_TASK TO CARRY OUT:_ Search the records for the string "like", then copy each line that has it.

_EXERCISE INPUTS:_
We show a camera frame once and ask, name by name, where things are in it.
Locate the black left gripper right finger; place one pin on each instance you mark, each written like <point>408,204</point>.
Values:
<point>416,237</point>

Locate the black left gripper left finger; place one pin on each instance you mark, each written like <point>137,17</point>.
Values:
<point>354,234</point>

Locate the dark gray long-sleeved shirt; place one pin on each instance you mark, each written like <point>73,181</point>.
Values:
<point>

_RESULT FOR THIS EXERCISE:_
Locate the black left gripper right finger; place one pin on each instance you mark, each written like <point>408,204</point>.
Locate the black left gripper left finger; place one pin on each instance you mark, each written like <point>137,17</point>.
Locate the dark gray long-sleeved shirt; place one pin on each instance you mark, each written like <point>73,181</point>.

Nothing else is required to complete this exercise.